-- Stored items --
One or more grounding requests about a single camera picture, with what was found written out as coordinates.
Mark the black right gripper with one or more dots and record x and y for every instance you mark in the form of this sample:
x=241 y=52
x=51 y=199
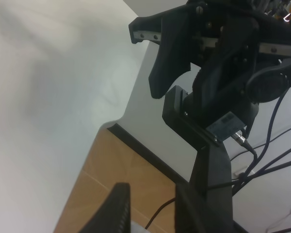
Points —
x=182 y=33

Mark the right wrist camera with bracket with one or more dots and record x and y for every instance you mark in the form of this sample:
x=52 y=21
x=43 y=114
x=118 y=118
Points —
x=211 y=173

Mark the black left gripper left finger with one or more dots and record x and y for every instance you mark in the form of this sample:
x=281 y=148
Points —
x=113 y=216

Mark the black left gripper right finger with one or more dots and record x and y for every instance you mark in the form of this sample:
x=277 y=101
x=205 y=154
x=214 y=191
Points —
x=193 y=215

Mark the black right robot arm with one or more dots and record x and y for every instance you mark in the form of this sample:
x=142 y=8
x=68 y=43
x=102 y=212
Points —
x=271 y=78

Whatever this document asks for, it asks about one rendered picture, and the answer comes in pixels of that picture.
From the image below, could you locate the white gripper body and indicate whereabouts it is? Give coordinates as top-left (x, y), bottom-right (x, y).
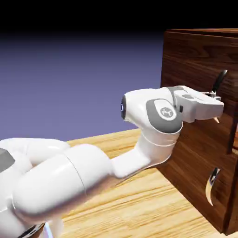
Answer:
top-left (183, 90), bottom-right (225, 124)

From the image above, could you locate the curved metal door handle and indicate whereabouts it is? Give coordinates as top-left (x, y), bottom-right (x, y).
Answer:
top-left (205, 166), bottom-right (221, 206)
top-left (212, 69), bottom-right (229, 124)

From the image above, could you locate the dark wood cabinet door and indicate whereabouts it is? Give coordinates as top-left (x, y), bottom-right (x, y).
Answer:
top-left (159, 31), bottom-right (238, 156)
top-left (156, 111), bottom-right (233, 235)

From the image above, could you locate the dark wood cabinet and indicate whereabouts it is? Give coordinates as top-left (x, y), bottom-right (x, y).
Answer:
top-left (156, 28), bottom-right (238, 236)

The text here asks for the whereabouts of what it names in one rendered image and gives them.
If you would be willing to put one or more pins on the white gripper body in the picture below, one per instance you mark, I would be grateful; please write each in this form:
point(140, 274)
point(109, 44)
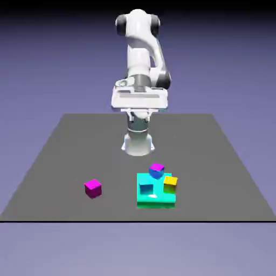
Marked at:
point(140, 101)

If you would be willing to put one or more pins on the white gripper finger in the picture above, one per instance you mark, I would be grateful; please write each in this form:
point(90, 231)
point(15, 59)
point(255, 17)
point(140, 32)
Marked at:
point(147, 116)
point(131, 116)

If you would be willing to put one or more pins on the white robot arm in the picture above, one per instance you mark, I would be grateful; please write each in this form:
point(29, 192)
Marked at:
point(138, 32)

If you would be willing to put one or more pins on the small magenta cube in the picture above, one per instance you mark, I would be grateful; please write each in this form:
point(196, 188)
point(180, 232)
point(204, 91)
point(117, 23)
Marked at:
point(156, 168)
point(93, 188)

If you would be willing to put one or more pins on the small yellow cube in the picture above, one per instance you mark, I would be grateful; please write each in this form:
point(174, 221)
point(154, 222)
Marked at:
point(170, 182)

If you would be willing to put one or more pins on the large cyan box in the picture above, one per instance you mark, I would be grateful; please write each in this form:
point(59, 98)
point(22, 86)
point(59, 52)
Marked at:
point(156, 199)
...
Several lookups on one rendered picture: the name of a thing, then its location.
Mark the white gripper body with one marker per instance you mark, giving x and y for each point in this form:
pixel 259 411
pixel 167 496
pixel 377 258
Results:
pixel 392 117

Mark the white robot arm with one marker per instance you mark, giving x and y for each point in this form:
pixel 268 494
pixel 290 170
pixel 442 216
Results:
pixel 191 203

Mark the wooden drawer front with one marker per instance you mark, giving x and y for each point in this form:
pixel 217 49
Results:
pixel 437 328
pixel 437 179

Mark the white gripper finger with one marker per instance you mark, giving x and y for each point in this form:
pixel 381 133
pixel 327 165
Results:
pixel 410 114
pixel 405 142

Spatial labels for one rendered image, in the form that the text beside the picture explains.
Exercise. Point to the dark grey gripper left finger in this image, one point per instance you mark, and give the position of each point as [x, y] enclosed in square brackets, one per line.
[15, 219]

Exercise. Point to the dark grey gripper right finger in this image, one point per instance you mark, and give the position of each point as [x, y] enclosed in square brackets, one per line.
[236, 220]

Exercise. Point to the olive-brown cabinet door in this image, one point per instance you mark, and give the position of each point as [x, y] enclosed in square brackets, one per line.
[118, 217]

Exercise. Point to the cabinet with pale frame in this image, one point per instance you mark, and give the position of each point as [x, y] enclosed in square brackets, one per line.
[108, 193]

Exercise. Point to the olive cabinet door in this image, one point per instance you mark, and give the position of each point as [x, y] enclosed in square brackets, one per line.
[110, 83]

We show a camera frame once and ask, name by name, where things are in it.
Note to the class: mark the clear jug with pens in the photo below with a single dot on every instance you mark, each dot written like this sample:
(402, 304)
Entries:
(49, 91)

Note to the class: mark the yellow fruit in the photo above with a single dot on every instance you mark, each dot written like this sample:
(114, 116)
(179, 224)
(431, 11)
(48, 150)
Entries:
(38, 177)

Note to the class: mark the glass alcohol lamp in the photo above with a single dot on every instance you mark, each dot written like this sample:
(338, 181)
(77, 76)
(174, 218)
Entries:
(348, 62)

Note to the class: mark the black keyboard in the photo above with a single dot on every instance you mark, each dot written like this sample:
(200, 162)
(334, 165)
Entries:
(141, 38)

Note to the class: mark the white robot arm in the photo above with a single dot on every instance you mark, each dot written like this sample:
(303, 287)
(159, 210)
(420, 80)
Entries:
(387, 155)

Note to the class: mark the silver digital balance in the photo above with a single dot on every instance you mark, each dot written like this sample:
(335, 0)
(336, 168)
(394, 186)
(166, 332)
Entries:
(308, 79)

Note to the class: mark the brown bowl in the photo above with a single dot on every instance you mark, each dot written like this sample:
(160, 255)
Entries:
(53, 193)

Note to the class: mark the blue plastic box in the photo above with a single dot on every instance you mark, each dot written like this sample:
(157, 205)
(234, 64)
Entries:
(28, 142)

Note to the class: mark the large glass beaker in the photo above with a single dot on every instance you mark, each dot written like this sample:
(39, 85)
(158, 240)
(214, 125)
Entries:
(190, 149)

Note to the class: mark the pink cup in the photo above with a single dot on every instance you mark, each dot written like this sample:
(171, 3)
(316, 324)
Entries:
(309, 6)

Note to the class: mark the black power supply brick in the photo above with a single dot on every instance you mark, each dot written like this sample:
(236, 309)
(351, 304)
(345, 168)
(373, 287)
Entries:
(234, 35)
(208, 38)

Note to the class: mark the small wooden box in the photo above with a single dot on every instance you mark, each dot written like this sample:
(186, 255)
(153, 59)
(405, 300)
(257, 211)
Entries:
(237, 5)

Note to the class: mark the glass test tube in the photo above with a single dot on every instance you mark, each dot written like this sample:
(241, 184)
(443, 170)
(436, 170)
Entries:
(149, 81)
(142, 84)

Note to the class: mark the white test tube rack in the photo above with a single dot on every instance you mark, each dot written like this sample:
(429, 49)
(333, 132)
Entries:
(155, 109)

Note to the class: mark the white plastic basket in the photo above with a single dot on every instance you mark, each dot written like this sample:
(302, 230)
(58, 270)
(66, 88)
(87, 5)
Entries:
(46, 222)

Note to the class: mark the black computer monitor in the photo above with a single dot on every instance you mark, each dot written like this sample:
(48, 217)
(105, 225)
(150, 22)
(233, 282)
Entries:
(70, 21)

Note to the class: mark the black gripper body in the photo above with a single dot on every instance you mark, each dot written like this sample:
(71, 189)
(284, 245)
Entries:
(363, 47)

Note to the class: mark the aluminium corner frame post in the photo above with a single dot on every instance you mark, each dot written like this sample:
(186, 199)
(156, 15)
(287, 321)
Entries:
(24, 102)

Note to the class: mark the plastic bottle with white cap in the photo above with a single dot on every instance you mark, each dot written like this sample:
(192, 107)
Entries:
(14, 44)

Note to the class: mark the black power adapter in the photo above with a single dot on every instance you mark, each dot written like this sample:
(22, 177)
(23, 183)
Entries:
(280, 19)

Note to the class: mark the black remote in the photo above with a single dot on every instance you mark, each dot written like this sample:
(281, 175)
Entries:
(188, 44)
--
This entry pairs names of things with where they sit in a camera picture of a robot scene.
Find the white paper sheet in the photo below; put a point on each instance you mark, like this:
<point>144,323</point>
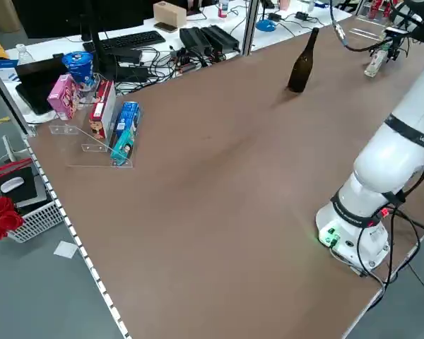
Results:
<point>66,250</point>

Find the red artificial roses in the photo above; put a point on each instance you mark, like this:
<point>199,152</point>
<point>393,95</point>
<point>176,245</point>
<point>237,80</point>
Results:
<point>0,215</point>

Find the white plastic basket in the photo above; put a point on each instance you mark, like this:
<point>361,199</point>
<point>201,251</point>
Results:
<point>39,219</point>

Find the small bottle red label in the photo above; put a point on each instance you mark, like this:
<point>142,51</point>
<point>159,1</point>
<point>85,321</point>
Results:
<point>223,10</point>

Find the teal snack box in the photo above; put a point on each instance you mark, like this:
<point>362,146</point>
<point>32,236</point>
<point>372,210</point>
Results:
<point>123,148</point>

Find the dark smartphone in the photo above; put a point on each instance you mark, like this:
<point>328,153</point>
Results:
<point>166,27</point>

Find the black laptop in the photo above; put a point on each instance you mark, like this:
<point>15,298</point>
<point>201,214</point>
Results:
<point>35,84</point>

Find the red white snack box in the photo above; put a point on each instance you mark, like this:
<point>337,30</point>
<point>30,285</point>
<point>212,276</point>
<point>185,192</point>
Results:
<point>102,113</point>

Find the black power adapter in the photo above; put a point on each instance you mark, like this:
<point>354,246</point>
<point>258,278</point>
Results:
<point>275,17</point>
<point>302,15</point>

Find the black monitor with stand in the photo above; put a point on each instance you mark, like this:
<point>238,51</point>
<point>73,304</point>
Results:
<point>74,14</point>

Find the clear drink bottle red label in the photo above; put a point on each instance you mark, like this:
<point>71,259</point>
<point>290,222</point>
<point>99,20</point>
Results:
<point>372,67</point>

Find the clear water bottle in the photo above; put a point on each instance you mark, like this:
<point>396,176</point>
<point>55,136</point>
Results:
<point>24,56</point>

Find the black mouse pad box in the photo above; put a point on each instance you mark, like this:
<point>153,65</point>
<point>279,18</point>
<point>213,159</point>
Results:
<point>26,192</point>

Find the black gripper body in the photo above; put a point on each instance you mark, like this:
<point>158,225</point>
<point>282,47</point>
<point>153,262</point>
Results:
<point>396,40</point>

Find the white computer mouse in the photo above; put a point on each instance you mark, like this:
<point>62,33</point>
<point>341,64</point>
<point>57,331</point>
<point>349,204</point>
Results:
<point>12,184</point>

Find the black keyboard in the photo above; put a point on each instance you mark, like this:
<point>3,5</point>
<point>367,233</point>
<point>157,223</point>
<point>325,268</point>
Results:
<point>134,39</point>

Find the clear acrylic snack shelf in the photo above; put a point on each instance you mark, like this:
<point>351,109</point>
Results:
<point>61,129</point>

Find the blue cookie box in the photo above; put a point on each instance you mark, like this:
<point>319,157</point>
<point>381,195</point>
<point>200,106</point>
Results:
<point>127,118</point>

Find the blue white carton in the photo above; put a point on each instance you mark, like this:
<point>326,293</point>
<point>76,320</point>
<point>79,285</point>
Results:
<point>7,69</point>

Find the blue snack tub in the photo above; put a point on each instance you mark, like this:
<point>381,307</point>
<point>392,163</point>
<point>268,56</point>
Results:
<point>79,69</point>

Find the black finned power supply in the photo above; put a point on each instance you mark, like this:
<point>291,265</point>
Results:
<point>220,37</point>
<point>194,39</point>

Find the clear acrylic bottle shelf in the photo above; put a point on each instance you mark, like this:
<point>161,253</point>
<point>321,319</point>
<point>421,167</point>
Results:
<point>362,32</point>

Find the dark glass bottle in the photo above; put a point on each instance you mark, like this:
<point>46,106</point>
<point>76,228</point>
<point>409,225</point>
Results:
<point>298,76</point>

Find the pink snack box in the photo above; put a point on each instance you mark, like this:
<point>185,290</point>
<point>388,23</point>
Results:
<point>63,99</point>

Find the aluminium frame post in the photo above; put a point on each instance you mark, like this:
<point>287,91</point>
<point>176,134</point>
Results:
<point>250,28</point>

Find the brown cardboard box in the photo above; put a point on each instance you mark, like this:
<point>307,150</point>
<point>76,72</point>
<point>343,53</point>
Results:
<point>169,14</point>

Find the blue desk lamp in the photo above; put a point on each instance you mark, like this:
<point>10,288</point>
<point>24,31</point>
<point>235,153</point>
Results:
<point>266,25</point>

-- Problem requirements --
Start with the line above that contains "<point>12,184</point>" and stop after the line that contains "<point>250,28</point>". Output those lines exactly, and only those.

-- Response for this exercise --
<point>12,184</point>

Find the black keyboard in the photo above; put a point on each instance you mark, like this:
<point>3,5</point>
<point>367,233</point>
<point>157,223</point>
<point>325,268</point>
Results:
<point>134,39</point>

Find the clear acrylic snack shelf in the photo above; put a point on each instance you mark, like this:
<point>351,109</point>
Results:
<point>61,129</point>

Find the blue cookie box in the photo above; put a point on each instance you mark, like this:
<point>319,157</point>
<point>381,195</point>
<point>200,106</point>
Results:
<point>127,118</point>

Find the blue white carton in the photo above; put a point on each instance you mark, like this:
<point>326,293</point>
<point>76,320</point>
<point>79,285</point>
Results:
<point>7,69</point>

Find the blue snack tub in the photo above; put a point on each instance you mark, like this:
<point>381,307</point>
<point>392,163</point>
<point>268,56</point>
Results:
<point>79,69</point>

Find the black finned power supply in the photo above; put a point on each instance you mark, like this:
<point>291,265</point>
Results:
<point>220,37</point>
<point>194,39</point>

Find the clear acrylic bottle shelf in the photo above; put a point on each instance you mark, like this:
<point>161,253</point>
<point>321,319</point>
<point>421,167</point>
Results:
<point>362,32</point>

Find the dark glass bottle in the photo above; put a point on each instance you mark, like this:
<point>46,106</point>
<point>76,228</point>
<point>409,225</point>
Results:
<point>298,76</point>

Find the pink snack box in the photo above; put a point on each instance you mark, like this:
<point>185,290</point>
<point>388,23</point>
Results:
<point>63,99</point>

Find the aluminium frame post in the photo above; put a point on each instance you mark, like this:
<point>287,91</point>
<point>176,134</point>
Results:
<point>250,28</point>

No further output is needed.